AWS EC2 Capacity Blocks for ML and SageMaker Training Plans for Short-Term GPU Allocation Strategy
GPU shortages in machine learning workloads have become a serious challenge for many companies. According to the AWS Machine Learning Blog, GPU demand exceeds industry-wide supply, making GPUs a scarce resource. To address this issue, AWS is providing a new solution for short-term ML workloads.
Limitations of Traditional GPU Procurement Methods
On-demand GPU instances can be used immediately if capacity is available, but their availability is unstable due to regional supply and demand. After stopping an instance, it may not be possible to reacquire the same capacity, leading to uncertainty and increased costs due to prolonged instance operation.
Spot instances can achieve up to 90% cost savings but may be interrupted by Amazon EC2 when capacity is needed. They are suitable for ML workloads with periodic checkpointing, such as distributed learning jobs or batch inference workloads.
On-demand capacity reservations (ODCRs) are applied to planned and stable workloads, but short-term ODCR availability is limited, especially for P-type instances.
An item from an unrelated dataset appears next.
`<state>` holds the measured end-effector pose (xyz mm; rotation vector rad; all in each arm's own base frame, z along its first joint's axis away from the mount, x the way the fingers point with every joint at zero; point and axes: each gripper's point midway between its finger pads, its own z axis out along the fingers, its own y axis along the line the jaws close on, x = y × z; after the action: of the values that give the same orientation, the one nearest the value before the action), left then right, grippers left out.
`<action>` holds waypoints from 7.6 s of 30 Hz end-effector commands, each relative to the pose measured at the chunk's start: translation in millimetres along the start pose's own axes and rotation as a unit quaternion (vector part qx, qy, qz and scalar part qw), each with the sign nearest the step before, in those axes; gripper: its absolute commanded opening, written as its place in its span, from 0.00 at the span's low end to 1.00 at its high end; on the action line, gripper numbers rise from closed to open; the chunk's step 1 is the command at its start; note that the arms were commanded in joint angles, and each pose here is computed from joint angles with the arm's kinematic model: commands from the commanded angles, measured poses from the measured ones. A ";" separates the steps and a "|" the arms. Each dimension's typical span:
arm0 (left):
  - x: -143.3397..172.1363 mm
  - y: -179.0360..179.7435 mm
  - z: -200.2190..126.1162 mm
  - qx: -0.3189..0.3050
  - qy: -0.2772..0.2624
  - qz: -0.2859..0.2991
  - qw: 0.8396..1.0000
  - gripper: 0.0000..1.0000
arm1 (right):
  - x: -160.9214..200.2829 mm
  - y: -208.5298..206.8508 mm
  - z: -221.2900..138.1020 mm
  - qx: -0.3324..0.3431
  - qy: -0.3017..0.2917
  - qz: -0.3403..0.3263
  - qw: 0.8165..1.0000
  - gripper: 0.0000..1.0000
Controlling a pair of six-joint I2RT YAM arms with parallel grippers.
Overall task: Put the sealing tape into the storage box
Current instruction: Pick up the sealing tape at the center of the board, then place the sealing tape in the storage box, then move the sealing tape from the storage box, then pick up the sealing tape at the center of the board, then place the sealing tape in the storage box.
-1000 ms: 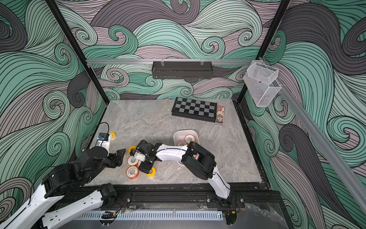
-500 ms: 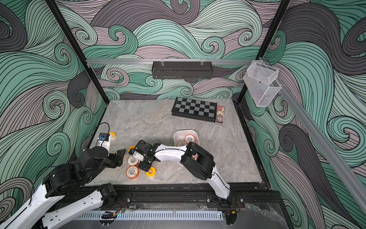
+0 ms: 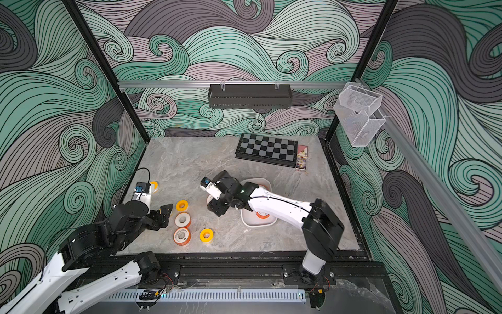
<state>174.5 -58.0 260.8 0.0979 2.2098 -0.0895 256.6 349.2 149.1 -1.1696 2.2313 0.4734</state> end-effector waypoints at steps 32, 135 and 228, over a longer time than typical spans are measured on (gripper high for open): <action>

Without long-term contracts, they are billed at on-demand rates, providing no cost benefits.
(Source: AWS Machine Learning Blog)
How EC2 Capacity Blocks for ML Work
EC2 Capacity Blocks for ML is a solution for reserving GPU capacity for short-term ML workloads. This service ensures that GPU capacity can be secured for purposes such as load testing, model validation, time-limited workshops, and pre-release inference capacity preparation.
Unlike traditional ODCRs, Capacity Blocks for ML are designed specifically for short-term or exploratory workloads. By making a commitment in advance, GPU capacity is guaranteed for a specified period, eliminating the uncertainty of on-demand instances.
Capacity blocks are reserved for specific periods and instance types, ensuring access to resources during that period. This allows for the execution of important projects, demonstrations, and time-constrained ML tasks with confidence.
Integration with SageMaker Training Plans
SageMaker Training Plans provide reserved capacity for training workloads in Amazon SageMaker. This service is suitable for regular model retraining or large-scale training jobs.
By using Training Plans, the necessary GPU capacity can be reserved in advance for SageMaker training jobs. This improves the predictability of training schedules and prevents project delays due to resource shortages.
By combining both services, a comprehensive GPU capacity management strategy can be built to support various ML workloads, from short-term experiments to production-scale training.
(Source: AWS Machine Learning Blog)
Summary
- EC2 Capacity Blocks for ML can be used to reserve GPU capacity in advance for short-term ML workloads, such as load testing and model validation.
- SageMaker Training Plans improve the predictability of training schedules for regular model retraining or large-scale training jobs.
- The uncertainty of traditional on-demand and spot instances can be eliminated, allowing for the execution of important projects and demonstrations with confidence.
- By selecting the optimal GPU procurement strategy for each use case, from short-term exploratory workloads to full-scale operations, the balance between cost and availability can be optimized.